Porque “laboratório”? Porque lembra operação, corte, incisão, experimentação, curiosidade, exame, toque, transformação, mistura, absorção, separação, ruptura, junção: descoberta de mundos presentes, mas velados. Porque as coisas precisam ser vistas, observadas, tocadas, abertas, inquiridas, relacionadas, multiplicadas... É assim que vejo a vida seja no teatro ou fora dele: Um laboratório de movimento ininterrupto, tal qual a imagem de um corpo humano vivo. (JANUZELLI: 1992, 50 e 51).

*

Ao olhar para estes três espaços: Trabalho formal, trabalho artístico e formação artística, fica evidente que o processo de  descontinuidade física e intelectual do corpo nos rituais por ele atravessados é brutal e somente a reivindicação de zonas de contaminação entre um e outro pode permitir ao indivíduo a produção de sentidos para sua realização.

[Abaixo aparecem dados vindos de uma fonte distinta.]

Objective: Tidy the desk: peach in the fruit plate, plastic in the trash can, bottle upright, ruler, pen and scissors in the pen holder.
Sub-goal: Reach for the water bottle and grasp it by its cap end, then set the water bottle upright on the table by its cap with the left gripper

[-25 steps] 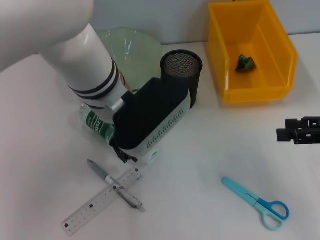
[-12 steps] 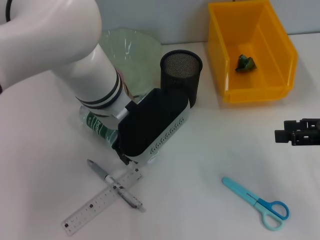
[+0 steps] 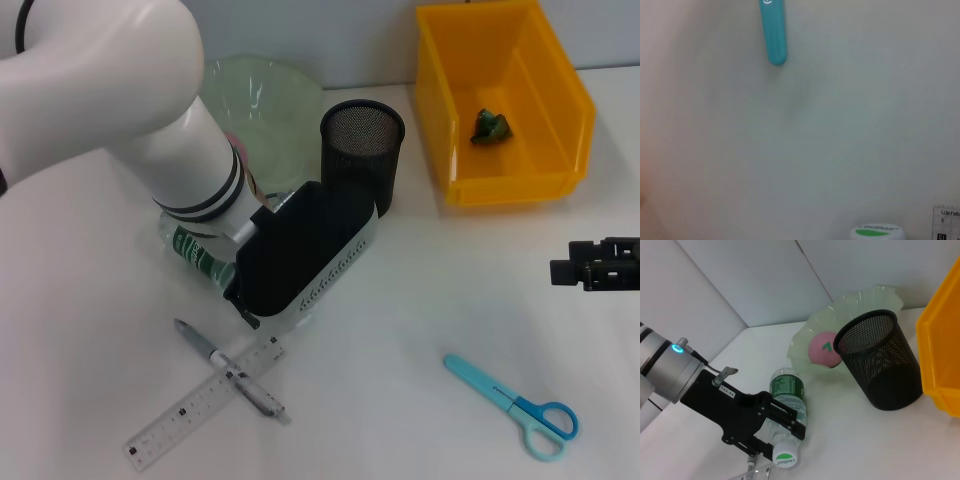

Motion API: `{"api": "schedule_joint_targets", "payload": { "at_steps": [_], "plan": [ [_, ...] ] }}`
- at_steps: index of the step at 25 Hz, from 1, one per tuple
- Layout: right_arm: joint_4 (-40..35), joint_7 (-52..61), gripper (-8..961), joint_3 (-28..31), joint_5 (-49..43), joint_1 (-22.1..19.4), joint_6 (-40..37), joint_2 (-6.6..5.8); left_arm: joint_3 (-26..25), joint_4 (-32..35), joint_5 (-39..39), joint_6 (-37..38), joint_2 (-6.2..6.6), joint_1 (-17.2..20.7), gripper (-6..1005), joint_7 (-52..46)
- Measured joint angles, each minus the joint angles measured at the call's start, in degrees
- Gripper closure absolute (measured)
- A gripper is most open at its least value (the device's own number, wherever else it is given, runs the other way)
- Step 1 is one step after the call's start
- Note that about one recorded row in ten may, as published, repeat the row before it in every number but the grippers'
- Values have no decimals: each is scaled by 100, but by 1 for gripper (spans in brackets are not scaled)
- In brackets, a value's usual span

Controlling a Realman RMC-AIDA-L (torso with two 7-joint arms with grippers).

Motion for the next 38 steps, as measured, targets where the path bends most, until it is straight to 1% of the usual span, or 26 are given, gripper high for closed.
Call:
{"api": "schedule_joint_targets", "payload": {
  "at_steps": [1,11,17,20,26,32,38],
  "plan": [
    [0,0,160,0,0,1,1,-1,31,-19,-6,-18,0,0,225,0],
    [0,-3,160,0,0,3,9,-25,44,35,-44,-31,0,58,478,8],
    [0,-3,160,0,0,3,10,-47,23,82,-51,0,0,63,556,-102],
    [0,-5,160,0,0,3,10,-54,-19,206,-57,73,0,75,556,-306],
    [0,-54,160,0,0,2,9,-57,-374,507,-63,486,2,129,556,-622],
    [0,-63,160,0,0,2,-23,-67,-728,781,-101,699,16,254,555,-866],
    [0,-69,160,0,0,2,-45,-78,-1105,912,-153,933,25,297,557,-1075]
  ]
}}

Num mundo em que trabalho, estudo, artes e entretenimento coexistem, e se distinguem, o “refúgio” nas artes é tão perigoso quanto o refúgio no trabalho ou na “vida ordinária” na medida em que ambos oferecem o risco do bloqueio da troca de informações que pode ser analisado como um violento processo de morte, o corpo que não troca é um corpo morto.

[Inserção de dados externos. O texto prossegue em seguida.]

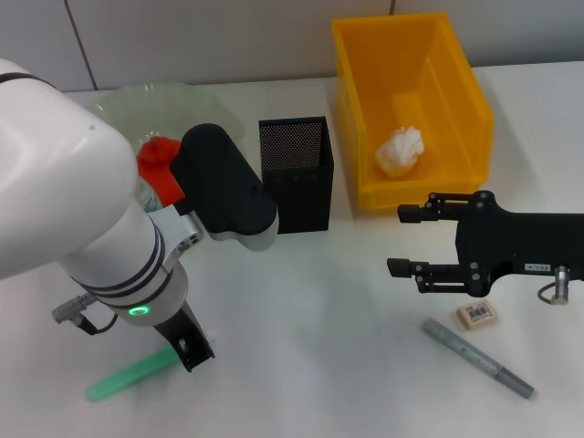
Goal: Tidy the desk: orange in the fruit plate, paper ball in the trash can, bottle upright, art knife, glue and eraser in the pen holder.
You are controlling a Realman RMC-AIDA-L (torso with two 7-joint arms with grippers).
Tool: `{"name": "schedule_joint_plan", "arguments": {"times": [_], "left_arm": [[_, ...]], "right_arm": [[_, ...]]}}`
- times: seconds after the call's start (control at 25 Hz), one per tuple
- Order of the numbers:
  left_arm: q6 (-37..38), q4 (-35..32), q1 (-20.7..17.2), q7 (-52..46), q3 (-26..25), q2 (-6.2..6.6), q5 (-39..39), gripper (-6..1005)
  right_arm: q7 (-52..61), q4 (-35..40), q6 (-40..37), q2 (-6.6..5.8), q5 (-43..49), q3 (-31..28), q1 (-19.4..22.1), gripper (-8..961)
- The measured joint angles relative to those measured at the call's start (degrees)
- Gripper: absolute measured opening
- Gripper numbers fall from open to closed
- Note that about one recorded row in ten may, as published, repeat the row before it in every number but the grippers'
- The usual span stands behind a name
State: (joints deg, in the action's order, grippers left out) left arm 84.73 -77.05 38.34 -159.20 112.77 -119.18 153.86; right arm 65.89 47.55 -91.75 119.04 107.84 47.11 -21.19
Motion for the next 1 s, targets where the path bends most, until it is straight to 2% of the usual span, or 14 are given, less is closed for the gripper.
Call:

Se pensarmos que o homem é o que exercita, o reconhecimento dessas zonas de contaminação entre os rituais (mais ou menos obrigatórios) vivenciados pelo corpo, emerge a necessidade de reinventar o trabalho e todas as demais práticas do corpo. A desconstrução para a construção como um movimento vital que permite o movimento, a fluidez e a troca como isotopias da vida. Em oposição, a anorexia da ação comunicativa e o bloqueio do fluxo no trabalho irá reverberar no corpo em outros contextos inclusive nas propostas artísticas. O corpo se alimenta de suas próprias experiências, desta forma qualquer experiência está integrada às demais num processo de comprometimento e imbricação, ainda que não haja um vínculo claro entre as mesmas. Aos poucos certas práticas tornam-se tão discrepantes que pode emergir o pensamento revolucionário e entram em cheque certas perspectivas como “viver a vida e visitar a arte” ou “viver a arte e visitar a vida”. Mas estas parecem ser outras discussões, por enquanto o movimento é anterior: “apagar linhas abissais”.

 

Referências Bibliográficas:

GREINER, Christine. O corpo – Pistas para estudos indisciplinares. São Paulo: AnnaBlume, 2005.

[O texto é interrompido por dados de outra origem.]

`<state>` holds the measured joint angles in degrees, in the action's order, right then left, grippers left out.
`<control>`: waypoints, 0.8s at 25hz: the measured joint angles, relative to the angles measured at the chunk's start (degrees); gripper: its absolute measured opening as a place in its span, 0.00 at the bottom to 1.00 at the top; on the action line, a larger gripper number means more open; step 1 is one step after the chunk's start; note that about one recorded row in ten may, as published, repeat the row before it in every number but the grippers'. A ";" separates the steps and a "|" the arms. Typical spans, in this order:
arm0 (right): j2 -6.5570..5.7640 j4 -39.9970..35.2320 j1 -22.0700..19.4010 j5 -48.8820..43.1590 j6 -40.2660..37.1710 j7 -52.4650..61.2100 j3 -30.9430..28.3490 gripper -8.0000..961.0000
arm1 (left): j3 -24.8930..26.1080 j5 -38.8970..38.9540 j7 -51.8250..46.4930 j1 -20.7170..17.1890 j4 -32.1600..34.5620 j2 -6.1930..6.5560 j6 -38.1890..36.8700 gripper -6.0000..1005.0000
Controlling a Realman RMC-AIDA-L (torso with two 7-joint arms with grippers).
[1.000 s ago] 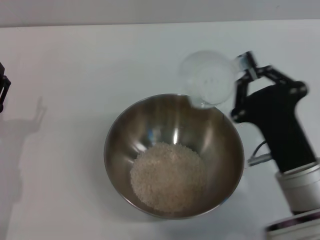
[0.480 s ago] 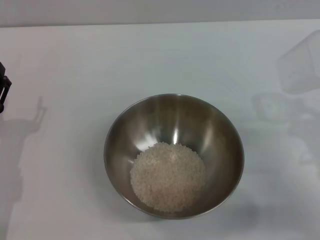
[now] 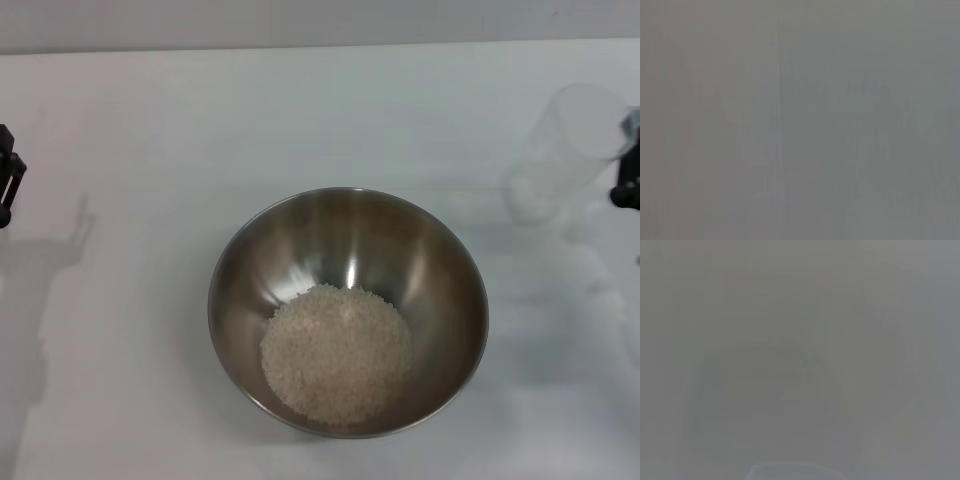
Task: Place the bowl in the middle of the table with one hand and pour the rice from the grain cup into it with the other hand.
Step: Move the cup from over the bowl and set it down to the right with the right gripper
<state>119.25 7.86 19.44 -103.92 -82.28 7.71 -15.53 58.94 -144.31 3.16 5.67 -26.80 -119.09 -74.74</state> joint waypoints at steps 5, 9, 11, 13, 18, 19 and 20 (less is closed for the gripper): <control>0.04 0.34 3.88 -2.04 7.90 -0.03 5.11 0.02 | -0.15 0.00 0.00 0.06 0.00 0.00 -0.01 0.84; 0.21 1.10 5.99 -4.19 12.23 -0.34 6.55 0.02 | -0.16 -0.01 0.00 0.24 0.00 0.00 -0.03 0.84; 0.25 1.52 6.31 -5.11 12.74 -0.50 6.56 0.02 | -0.15 -0.01 0.00 0.30 0.00 0.00 -0.05 0.84; 0.26 1.77 6.43 -5.45 12.99 -0.51 6.56 0.02 | -0.15 -0.01 0.00 0.31 0.00 0.00 -0.06 0.84; 0.28 1.88 6.43 -5.49 13.57 -0.51 6.93 0.03 | -0.15 -0.01 0.00 0.31 0.00 0.00 -0.06 0.84; 0.28 1.92 6.43 -5.50 13.88 -0.51 6.98 0.03 | -0.14 0.00 0.00 0.31 0.00 0.00 -0.06 0.84; 0.28 1.95 6.43 -5.50 14.26 -0.51 7.01 0.03 | -0.15 0.00 0.01 0.34 0.00 0.00 -0.06 0.84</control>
<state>119.53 9.81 25.87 -109.42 -68.02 7.20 -8.52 58.79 -144.31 3.16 6.02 -26.81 -119.09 -74.80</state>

JANUZELLI, Antonio. A aprendizagem do ator. São Paulo: Ática, 2006.

LAPOUJADE, David.O corpo que não aguenta mais. Rio de Janeiro: Relume-Dumará, 2002.

SANTOS, Boaventura de Souza. Para além do pensamento abissal: das linhas globais a uma ecologia de saberes, Revista Crítica de Ciências Sociais, 2007.

VIRNO, Paolo. Gramática da Multidão. AnnaBlume, 2013.